### [THE PROBLEM]
Every line below between the one holding "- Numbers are" and the one holding "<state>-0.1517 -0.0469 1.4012", inclusive, should be copied exactly, and no other line.

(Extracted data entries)
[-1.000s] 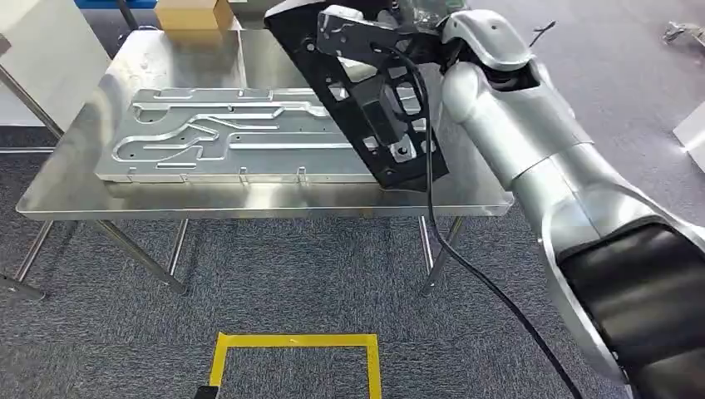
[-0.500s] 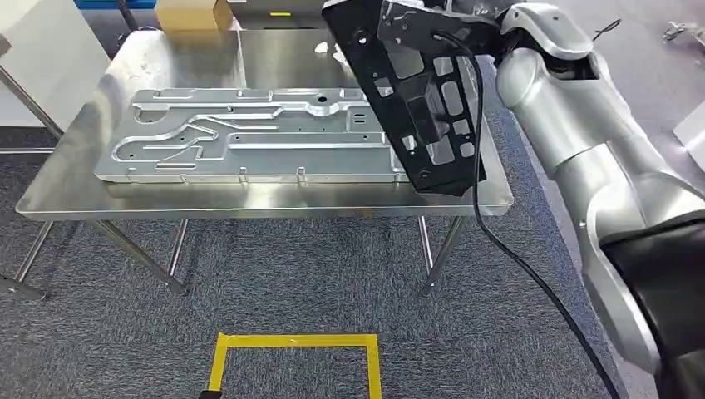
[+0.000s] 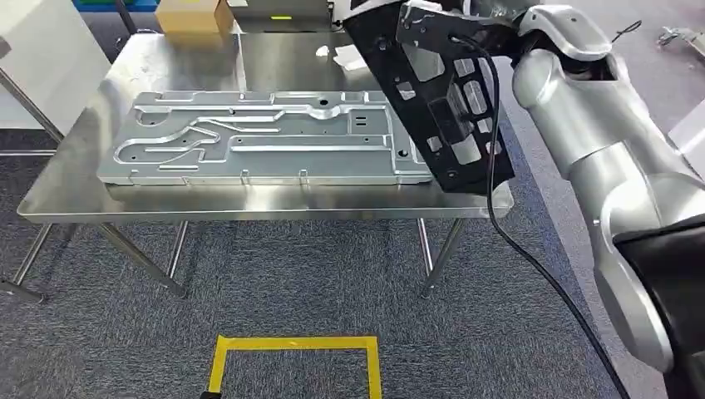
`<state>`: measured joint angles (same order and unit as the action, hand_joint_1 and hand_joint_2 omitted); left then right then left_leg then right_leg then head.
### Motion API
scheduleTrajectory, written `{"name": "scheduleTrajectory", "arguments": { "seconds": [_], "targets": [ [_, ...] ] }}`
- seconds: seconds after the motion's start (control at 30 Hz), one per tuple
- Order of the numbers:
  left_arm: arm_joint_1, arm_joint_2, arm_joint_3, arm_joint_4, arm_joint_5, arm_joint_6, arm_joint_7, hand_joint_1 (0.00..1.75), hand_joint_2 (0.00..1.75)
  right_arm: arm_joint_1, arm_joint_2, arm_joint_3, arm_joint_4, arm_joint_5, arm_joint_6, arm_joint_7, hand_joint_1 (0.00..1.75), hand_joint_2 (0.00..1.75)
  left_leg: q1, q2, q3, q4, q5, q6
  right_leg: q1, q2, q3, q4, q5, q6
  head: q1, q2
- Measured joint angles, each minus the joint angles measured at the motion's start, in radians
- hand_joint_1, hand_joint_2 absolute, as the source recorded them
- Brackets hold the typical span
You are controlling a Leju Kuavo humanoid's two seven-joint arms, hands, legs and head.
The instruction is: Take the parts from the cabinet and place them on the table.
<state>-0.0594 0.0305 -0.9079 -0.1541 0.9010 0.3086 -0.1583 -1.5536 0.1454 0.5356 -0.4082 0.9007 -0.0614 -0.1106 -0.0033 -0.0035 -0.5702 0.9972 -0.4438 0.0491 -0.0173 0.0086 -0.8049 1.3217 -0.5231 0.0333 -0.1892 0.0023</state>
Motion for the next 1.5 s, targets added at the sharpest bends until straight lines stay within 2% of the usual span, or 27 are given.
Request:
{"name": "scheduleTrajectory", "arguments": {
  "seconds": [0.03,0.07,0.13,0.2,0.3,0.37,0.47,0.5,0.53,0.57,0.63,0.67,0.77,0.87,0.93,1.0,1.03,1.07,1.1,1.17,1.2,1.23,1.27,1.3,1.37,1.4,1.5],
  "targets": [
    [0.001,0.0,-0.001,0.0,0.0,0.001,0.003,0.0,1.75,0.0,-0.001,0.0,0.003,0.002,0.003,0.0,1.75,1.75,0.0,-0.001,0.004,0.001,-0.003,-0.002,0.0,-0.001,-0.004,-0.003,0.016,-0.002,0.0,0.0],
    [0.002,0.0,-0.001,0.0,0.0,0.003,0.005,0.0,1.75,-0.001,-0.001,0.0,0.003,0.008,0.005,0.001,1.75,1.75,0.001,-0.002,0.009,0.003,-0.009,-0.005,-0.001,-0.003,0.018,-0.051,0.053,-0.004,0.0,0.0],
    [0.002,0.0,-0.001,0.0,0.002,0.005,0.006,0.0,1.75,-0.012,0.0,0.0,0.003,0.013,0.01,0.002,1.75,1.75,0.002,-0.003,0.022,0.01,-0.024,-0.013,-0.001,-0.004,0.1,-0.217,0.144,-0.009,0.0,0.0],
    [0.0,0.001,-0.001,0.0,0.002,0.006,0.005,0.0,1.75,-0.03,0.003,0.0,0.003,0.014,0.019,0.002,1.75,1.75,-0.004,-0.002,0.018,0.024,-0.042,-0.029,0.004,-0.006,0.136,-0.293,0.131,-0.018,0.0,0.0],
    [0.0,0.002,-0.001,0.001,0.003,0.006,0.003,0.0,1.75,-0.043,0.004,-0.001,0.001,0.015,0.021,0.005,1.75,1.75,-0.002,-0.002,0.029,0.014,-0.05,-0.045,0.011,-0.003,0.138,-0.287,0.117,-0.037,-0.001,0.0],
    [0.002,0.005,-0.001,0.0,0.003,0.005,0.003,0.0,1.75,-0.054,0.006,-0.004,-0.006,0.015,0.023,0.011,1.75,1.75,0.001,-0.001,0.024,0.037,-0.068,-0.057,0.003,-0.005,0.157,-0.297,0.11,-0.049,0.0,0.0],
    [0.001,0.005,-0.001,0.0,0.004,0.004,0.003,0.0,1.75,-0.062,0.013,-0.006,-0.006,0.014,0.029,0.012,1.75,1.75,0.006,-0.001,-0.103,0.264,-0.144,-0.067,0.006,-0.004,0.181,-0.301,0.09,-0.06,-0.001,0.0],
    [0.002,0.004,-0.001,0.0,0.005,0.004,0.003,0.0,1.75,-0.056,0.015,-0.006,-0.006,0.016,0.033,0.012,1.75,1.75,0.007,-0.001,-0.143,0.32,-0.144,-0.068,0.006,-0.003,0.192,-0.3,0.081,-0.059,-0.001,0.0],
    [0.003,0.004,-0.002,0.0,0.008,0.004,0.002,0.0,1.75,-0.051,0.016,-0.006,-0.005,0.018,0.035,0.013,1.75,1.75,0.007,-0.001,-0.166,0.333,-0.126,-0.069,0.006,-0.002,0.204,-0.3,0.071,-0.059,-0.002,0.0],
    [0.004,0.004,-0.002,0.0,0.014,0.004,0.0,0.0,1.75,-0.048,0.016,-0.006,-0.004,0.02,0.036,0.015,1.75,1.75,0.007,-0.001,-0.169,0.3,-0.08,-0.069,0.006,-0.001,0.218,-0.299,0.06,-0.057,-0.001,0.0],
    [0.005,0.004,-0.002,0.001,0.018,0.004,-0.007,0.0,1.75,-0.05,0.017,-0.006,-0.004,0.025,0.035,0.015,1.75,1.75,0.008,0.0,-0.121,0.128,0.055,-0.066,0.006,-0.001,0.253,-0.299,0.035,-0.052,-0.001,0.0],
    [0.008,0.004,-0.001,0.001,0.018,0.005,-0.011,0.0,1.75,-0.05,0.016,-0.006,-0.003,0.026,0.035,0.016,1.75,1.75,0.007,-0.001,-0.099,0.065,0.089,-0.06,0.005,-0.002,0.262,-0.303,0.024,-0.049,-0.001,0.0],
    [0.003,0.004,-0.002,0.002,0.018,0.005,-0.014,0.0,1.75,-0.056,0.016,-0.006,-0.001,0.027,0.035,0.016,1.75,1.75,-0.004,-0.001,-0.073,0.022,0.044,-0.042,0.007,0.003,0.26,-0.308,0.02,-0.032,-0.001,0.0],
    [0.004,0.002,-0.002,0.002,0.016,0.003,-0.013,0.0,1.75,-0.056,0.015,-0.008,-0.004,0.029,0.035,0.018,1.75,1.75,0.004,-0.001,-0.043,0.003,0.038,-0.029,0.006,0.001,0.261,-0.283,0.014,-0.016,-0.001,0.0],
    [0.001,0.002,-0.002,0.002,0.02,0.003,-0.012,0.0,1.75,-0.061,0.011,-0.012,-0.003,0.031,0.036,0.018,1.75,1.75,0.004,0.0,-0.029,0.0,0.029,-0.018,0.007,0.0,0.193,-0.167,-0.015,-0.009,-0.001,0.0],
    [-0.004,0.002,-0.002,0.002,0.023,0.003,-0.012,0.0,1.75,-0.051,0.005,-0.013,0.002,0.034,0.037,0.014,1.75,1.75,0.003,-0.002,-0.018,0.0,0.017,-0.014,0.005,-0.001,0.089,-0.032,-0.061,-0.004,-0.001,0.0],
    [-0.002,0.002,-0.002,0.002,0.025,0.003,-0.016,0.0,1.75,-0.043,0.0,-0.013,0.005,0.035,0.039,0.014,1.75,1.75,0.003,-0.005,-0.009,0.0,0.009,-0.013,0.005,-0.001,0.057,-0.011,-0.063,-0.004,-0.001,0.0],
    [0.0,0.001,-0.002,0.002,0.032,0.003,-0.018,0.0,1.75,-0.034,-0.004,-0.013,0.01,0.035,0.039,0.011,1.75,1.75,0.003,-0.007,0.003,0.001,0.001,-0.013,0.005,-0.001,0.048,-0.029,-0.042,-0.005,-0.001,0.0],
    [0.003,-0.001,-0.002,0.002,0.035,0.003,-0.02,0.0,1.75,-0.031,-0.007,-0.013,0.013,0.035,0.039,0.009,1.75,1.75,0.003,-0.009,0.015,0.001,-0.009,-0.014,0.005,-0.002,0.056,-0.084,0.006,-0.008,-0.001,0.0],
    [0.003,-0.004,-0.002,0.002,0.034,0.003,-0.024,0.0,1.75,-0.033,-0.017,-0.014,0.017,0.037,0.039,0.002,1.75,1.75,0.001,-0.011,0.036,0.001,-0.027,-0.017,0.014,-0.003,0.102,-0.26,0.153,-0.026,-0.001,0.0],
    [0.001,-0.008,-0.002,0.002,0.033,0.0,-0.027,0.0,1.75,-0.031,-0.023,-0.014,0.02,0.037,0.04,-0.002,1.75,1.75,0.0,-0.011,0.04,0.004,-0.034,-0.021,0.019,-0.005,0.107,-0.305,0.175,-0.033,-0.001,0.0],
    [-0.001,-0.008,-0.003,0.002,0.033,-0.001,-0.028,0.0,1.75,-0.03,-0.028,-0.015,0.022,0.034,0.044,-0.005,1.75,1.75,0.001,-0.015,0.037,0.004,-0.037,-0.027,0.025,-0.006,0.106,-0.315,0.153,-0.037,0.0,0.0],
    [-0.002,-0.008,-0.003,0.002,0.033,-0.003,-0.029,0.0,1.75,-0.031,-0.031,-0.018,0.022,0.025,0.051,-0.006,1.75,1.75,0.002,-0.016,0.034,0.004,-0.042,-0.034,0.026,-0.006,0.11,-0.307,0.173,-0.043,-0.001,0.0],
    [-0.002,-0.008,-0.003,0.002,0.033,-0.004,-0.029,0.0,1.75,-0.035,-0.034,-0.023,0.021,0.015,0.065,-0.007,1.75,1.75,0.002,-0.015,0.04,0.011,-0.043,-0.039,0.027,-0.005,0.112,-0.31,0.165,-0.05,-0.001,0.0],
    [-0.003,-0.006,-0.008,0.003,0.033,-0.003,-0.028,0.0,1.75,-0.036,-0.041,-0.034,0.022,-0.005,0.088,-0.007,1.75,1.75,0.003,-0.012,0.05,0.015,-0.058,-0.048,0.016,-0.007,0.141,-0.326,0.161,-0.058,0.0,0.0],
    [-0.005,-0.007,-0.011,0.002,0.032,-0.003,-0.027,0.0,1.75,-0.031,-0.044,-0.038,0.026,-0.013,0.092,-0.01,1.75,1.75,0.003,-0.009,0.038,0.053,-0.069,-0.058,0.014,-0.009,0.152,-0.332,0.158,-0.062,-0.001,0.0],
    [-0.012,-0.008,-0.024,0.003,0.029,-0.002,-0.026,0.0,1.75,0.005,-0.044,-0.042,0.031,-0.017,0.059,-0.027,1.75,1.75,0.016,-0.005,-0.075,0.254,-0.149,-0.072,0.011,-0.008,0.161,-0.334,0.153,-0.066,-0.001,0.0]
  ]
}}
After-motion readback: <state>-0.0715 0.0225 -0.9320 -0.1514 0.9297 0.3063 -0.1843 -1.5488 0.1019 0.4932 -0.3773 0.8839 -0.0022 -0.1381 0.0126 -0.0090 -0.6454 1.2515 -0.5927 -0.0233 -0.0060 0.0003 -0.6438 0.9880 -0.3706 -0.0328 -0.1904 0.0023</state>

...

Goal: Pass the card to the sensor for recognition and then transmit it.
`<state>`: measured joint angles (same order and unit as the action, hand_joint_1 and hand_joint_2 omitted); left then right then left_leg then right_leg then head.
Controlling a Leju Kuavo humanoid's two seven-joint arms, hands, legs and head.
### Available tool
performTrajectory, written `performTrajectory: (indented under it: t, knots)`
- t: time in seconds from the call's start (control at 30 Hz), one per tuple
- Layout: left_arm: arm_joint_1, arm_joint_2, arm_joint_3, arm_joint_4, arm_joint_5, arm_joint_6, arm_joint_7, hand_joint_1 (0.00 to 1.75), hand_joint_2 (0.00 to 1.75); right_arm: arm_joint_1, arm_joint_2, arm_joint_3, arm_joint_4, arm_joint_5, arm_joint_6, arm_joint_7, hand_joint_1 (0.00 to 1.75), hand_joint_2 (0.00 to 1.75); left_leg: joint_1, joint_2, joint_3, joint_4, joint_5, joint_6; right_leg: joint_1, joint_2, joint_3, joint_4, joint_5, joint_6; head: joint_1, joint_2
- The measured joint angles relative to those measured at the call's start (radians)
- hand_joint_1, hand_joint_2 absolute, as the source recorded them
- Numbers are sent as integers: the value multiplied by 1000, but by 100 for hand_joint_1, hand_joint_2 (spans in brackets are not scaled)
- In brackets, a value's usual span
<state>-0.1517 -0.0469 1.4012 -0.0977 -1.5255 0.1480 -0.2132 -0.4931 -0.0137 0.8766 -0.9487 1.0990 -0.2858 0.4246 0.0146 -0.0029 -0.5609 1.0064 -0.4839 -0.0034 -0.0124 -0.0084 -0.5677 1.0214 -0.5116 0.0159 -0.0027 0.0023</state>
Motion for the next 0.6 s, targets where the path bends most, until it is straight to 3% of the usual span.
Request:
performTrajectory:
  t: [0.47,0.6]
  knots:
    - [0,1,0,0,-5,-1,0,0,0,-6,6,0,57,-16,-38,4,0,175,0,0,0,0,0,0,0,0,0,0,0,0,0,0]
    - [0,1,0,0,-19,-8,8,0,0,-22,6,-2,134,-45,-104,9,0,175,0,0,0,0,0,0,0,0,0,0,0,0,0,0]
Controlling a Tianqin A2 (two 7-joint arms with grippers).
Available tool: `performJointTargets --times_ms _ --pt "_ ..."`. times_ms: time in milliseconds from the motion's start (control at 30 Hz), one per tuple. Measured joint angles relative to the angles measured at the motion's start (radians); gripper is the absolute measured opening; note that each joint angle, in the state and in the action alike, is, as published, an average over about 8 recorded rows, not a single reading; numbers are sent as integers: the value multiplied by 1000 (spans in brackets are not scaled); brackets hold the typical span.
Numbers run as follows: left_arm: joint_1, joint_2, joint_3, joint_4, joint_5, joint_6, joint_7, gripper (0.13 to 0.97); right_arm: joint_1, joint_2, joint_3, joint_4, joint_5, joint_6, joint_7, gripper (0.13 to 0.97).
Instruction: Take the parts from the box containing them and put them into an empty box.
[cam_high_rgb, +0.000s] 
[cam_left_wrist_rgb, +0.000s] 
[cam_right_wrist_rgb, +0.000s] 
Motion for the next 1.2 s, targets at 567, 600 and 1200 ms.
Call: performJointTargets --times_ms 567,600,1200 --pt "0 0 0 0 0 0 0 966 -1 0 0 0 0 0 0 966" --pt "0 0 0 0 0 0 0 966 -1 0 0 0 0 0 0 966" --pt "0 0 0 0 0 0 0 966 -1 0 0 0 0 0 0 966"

### [SOLUTION TO THE EXERCISE]
- Numbers are sent as integers: the value multiplied by 1000, but by 100 for hand_joint_1, hand_joint_2 (spans in brackets are not scaled)
- In brackets, a value's usual span
<state>-0.1517 -0.0469 1.4012 -0.0977 -1.5255 0.1480 -0.2132 -0.4931 -0.0137 0.8766 -0.9487 1.0990 -0.2858 0.4246 0.0146 -0.0029 -0.5609 1.0064 -0.4839 -0.0034 -0.0124 -0.0084 -0.5677 1.0214 -0.5116 0.0159 -0.0027 0.0023</state>

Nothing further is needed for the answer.